===== Information shown =====

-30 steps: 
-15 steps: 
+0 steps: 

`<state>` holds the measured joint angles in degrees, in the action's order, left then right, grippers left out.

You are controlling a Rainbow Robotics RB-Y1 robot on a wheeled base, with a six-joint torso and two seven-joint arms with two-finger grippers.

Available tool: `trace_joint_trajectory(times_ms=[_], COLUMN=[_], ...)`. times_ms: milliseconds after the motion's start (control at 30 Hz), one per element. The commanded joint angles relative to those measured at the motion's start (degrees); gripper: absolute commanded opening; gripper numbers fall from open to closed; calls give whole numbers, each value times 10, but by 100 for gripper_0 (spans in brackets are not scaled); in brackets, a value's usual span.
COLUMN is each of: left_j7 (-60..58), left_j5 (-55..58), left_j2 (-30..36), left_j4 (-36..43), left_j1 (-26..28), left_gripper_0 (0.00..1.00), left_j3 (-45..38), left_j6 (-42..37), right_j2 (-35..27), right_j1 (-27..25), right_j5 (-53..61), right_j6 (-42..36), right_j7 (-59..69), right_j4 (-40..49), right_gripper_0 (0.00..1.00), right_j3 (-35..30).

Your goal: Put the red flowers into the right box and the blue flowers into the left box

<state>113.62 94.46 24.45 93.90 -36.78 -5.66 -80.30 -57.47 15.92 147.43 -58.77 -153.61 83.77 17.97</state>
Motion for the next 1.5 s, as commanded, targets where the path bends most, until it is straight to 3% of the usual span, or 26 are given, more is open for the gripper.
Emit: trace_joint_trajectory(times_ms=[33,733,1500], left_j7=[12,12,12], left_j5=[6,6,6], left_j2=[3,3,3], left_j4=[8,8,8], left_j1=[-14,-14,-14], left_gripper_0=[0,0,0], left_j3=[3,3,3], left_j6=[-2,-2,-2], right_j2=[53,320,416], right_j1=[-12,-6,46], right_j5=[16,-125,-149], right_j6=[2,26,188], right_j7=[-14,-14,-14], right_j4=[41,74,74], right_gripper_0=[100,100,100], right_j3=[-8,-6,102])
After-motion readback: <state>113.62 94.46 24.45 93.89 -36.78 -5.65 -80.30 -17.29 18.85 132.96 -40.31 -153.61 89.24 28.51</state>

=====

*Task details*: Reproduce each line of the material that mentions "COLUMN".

*Answer box*:
Available tool: `trace_joint_trajectory(times_ms=[_], COLUMN=[_], ...)`. times_ms: milliseconds after the motion's start (control at 30 Hz), one per element. The commanded joint angles relative to those measured at the motion's start (degrees); gripper: absolute commanded opening; gripper numbers fall from open to closed; calls give whole numbers, each value times 10, but by 100 for gripper_0 (spans in brackets are not scaled); in brackets, a value's usual span.
COLUMN is each of: left_j7 (-60..58), left_j5 (-55..58), left_j2 (-30..36), left_j4 (-36..43), left_j1 (-26..28), left_gripper_0 (0.00..1.00), left_j3 (-45..38), left_j6 (-42..37), right_j2 (-35..27), right_j1 (-27..25), right_j5 (-53..61), right_j6 (-42..36), right_j7 (-59..69), right_j4 (-40..49), right_gripper_0 (0.00..1.00), right_j3 (-35..30).

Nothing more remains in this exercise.